▸ **Try it**:
Leave out the pictures and set down exactly the lines from the start of the listing through the one with "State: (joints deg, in", both included.

▸ **Supplied information**:

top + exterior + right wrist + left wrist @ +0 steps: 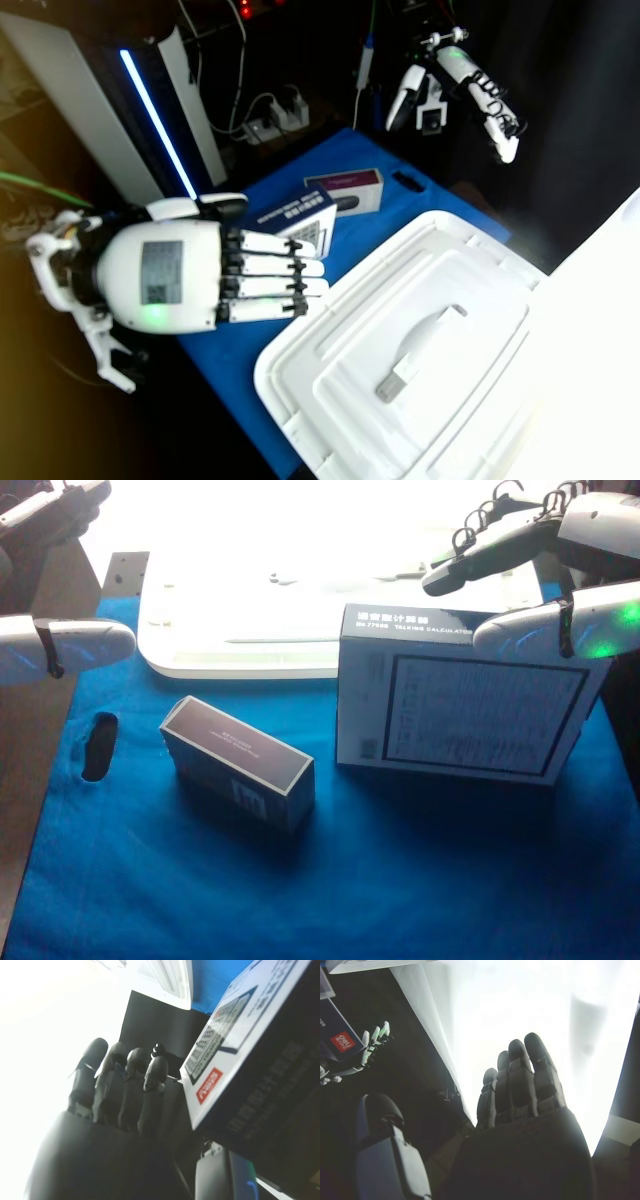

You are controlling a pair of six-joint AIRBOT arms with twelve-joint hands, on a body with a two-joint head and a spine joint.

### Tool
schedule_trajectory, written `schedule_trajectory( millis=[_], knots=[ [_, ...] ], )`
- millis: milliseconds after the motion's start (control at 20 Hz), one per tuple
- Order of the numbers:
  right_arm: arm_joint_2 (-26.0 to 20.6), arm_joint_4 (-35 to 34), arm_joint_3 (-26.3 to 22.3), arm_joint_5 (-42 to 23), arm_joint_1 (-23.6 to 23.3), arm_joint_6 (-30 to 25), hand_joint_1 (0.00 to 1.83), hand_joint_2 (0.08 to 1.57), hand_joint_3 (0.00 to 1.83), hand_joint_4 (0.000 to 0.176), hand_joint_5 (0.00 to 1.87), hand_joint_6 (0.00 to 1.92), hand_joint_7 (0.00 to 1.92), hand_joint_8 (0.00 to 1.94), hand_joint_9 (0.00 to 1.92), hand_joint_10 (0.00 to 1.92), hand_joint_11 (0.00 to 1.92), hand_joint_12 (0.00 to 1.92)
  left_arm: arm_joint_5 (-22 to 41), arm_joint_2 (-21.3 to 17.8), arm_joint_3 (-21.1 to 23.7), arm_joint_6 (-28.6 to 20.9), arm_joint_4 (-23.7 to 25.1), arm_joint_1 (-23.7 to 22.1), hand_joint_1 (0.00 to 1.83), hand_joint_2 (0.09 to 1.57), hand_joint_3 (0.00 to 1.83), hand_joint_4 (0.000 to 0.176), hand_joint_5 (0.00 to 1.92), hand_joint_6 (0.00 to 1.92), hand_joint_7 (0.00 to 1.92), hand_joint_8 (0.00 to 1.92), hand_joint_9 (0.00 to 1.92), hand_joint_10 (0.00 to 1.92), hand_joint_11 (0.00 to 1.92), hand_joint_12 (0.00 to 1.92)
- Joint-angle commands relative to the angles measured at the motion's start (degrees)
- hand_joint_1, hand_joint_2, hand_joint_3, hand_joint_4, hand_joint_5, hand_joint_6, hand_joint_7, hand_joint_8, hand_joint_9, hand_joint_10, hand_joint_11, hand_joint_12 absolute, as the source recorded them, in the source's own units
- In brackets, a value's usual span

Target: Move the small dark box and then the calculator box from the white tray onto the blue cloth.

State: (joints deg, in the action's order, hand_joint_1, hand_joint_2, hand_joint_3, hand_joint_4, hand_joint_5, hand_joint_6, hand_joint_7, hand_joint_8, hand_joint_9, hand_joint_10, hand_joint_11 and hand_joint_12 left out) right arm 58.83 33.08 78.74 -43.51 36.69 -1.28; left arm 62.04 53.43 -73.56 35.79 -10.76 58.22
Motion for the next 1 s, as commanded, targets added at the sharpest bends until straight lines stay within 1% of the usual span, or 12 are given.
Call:
schedule_trajectory(
  millis=[0, 100, 200, 300, 400, 450, 500, 600, 650, 750, 850, 950],
  knots=[
    [-0.2, -3.0, -0.1, -5.8, -0.5, -0.2, 0.34, 1.15, 0.0, 0.0, 0.62, 0.0, 0.47, 0.0, 0.38, 0.0, 0.0, 0.9, 7.1, 0.2, 0.0, -0.4, -1.5, -0.2, 0.52, 0.88, 0.0, 0.075, 0.07, 0.0, 0.2, 0.01, 0.26, 0.0, 0.0, 0.67],
    [-0.4, -2.9, -0.5, -6.0, -0.5, -0.2, 0.32, 1.13, 0.0, 0.0, 0.6, 0.0, 0.4, 0.0, 0.32, 0.0, 0.0, 0.86, 7.1, 0.2, 0.0, -0.4, -1.5, -0.2, 0.52, 0.88, 0.0, 0.07, 0.07, 0.0, 0.2, 0.01, 0.26, 0.0, 0.01, 0.67],
    [-0.5, -2.9, -0.7, -6.2, -0.7, -0.2, 0.26, 1.15, 0.0, 0.0, 0.47, 0.0, 0.56, 0.01, 0.59, 0.05, 0.19, 1.13, 7.0, 0.0, -0.1, -0.4, -1.8, -0.2, 0.53, 0.87, 0.0, 0.095, 0.1, 0.01, 0.21, 0.01, 0.27, 0.01, 0.01, 0.68],
    [-1.4, -3.0, -0.7, -7.9, -1.9, -0.2, 0.22, 1.12, 0.0, 0.0, 0.43, 0.0, 0.54, 0.0, 0.6, 0.03, 0.19, 1.17, 6.5, -0.5, -0.2, -0.4, -1.8, -0.2, 0.53, 0.88, 0.0, 0.101, 0.11, 0.0, 0.21, 0.0, 0.27, 0.0, 0.0, 0.71],
    [-2.5, -3.0, -0.5, -7.9, -4.1, 0.4, 0.04, 1.04, 0.0, 0.0, 0.13, 0.0, 0.37, 0.01, 0.45, 0.02, 0.0, 1.57, 6.6, -1.4, -0.2, -0.4, -2.1, -0.5, 0.52, 0.92, 0.0, 0.092, 0.06, 0.0, 0.18, 0.0, 0.22, 0.0, 0.0, 0.62],
    [-3.0, -3.0, -0.5, -7.9, -5.5, 1.2, 0.01, 0.95, 0.0, 0.041, 0.09, 0.0, 0.33, 0.0, 0.33, 0.01, 0.0, 1.45, 6.7, -1.8, -0.4, -0.4, -2.1, -0.9, 0.52, 0.92, 0.0, 0.084, 0.05, 0.0, 0.19, 0.0, 0.22, 0.0, 0.0, 0.61],
    [-3.4, -3.3, -0.3, -7.8, -7.1, 2.2, 0.0, 0.9, 0.0, 0.041, 0.07, 0.0, 0.31, 0.0, 0.29, 0.0, 0.0, 1.34, 6.4, -2.1, -0.7, -0.4, -2.1, -1.8, 0.52, 0.92, 0.0, 0.103, 0.05, 0.0, 0.2, 0.0, 0.21, 0.0, 0.0, 0.59],
    [-3.9, -3.9, 0.0, -7.7, -10.0, 3.8, 0.02, 0.87, 0.0, 0.065, 0.05, 0.0, 0.27, 0.0, 0.32, 0.01, 0.0, 1.27, 5.5, -2.6, -1.2, -0.4, -1.3, -4.1, 0.54, 0.93, 0.0, 0.106, 0.04, 0.0, 0.22, 0.0, 0.21, 0.0, 0.0, 0.49],
    [-4.0, -4.4, 0.2, -7.5, -10.5, 4.4, 0.02, 0.87, 0.0, 0.052, 0.06, 0.0, 0.28, 0.0, 0.32, 0.01, 0.0, 1.26, 5.4, -2.9, -1.2, -0.4, -1.0, -5.0, 0.54, 0.9, 0.0, 0.126, 0.04, 0.0, 0.21, 0.0, 0.19, 0.0, 0.0, 0.38],
    [-4.0, -4.9, 0.5, -7.5, -10.6, 4.8, 0.04, 0.88, 0.0, 0.067, 0.04, 0.0, 0.29, 0.0, 0.29, 0.01, 0.0, 1.16, 5.4, -3.2, -1.2, -0.4, -0.4, -6.2, 0.5, 0.91, 0.0, 0.132, 0.01, 0.0, 0.17, 0.01, 0.13, 0.02, 0.0, 0.13],
    [-4.0, -4.9, 0.8, -7.5, -10.6, 4.9, 0.05, 0.89, 0.0, 0.048, 0.05, 0.01, 0.26, 0.0, 0.26, 0.0, 0.0, 1.05, 4.9, -3.4, -1.3, -0.4, 0.0, -7.3, 0.47, 0.92, 0.0, 0.126, 0.0, 0.0, 0.14, 0.0, 0.09, 0.0, 0.0, 0.06],
    [-4.0, -4.9, 0.9, -7.5, -10.6, 5.0, 0.09, 0.86, 0.0, 0.027, 0.06, 0.0, 0.24, 0.0, 0.25, 0.0, 0.0, 0.84, 4.9, -3.5, -1.4, -0.4, 0.5, -8.2, 0.48, 0.88, 0.0, 0.146, 0.0, 0.0, 0.09, 0.0, 0.01, 0.0, 0.01, 0.05]
  ],
)
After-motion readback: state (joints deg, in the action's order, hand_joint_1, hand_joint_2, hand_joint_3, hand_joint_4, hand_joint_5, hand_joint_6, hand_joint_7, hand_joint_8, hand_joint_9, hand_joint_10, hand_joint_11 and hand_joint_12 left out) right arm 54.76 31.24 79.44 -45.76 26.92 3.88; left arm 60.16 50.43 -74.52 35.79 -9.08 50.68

▸ **Your solution**:
top + exterior + right wrist + left wrist @ +0 steps: 

You are controlling a pair of six-joint AIRBOT arms with twelve-joint hands, on a body with a two-joint head and a spine joint.

### Tool
schedule_trajectory, written `schedule_trajectory( millis=[_], knots=[ [_, ...] ], )`
- millis: milliseconds after the motion's start (control at 20 Hz), one per tuple
- Order of the numbers:
  right_arm: arm_joint_2 (-26.0 to 20.6), arm_joint_4 (-35 to 34), arm_joint_3 (-26.3 to 22.3), arm_joint_5 (-42 to 23), arm_joint_1 (-23.6 to 23.3), arm_joint_6 (-30 to 25), hand_joint_1 (0.00 to 1.83), hand_joint_2 (0.08 to 1.57), hand_joint_3 (0.00 to 1.83), hand_joint_4 (0.000 to 0.176), hand_joint_5 (0.00 to 1.87), hand_joint_6 (0.00 to 1.92), hand_joint_7 (0.00 to 1.92), hand_joint_8 (0.00 to 1.94), hand_joint_9 (0.00 to 1.92), hand_joint_10 (0.00 to 1.92), hand_joint_11 (0.00 to 1.92), hand_joint_12 (0.00 to 1.92)
  left_arm: arm_joint_5 (-22 to 41), arm_joint_2 (-21.3 to 17.8), arm_joint_3 (-21.1 to 23.7), arm_joint_6 (-28.6 to 20.9), arm_joint_4 (-23.7 to 25.1), arm_joint_1 (-23.7 to 22.1), hand_joint_1 (0.00 to 1.83), hand_joint_2 (0.09 to 1.57), hand_joint_3 (0.00 to 1.83), hand_joint_4 (0.000 to 0.176), hand_joint_5 (0.00 to 1.92), hand_joint_6 (0.00 to 1.92), hand_joint_7 (0.00 to 1.92), hand_joint_8 (0.00 to 1.92), hand_joint_9 (0.00 to 1.92), hand_joint_10 (0.00 to 1.92), hand_joint_11 (0.00 to 1.92), hand_joint_12 (0.00 to 1.92)
- Joint-angle commands relative to the angles measured at the motion's start (degrees)
- hand_joint_1, hand_joint_2, hand_joint_3, hand_joint_4, hand_joint_5, hand_joint_6, hand_joint_7, hand_joint_8, hand_joint_9, hand_joint_10, hand_joint_11, hand_joint_12 absolute, as the source recorded them, in the source's own units
- In brackets, a value's usual span

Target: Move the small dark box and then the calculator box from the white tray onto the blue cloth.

State: (joints deg, in the action's order, hand_joint_1, hand_joint_2, hand_joint_3, hand_joint_4, hand_joint_5, hand_joint_6, hand_joint_7, hand_joint_8, hand_joint_9, hand_joint_10, hand_joint_11 and hand_joint_12 left out) right arm 58.83 33.08 78.74 -43.51 36.69 -1.28; left arm 62.04 53.43 -73.56 35.79 -10.76 58.22

The submitted response is complete.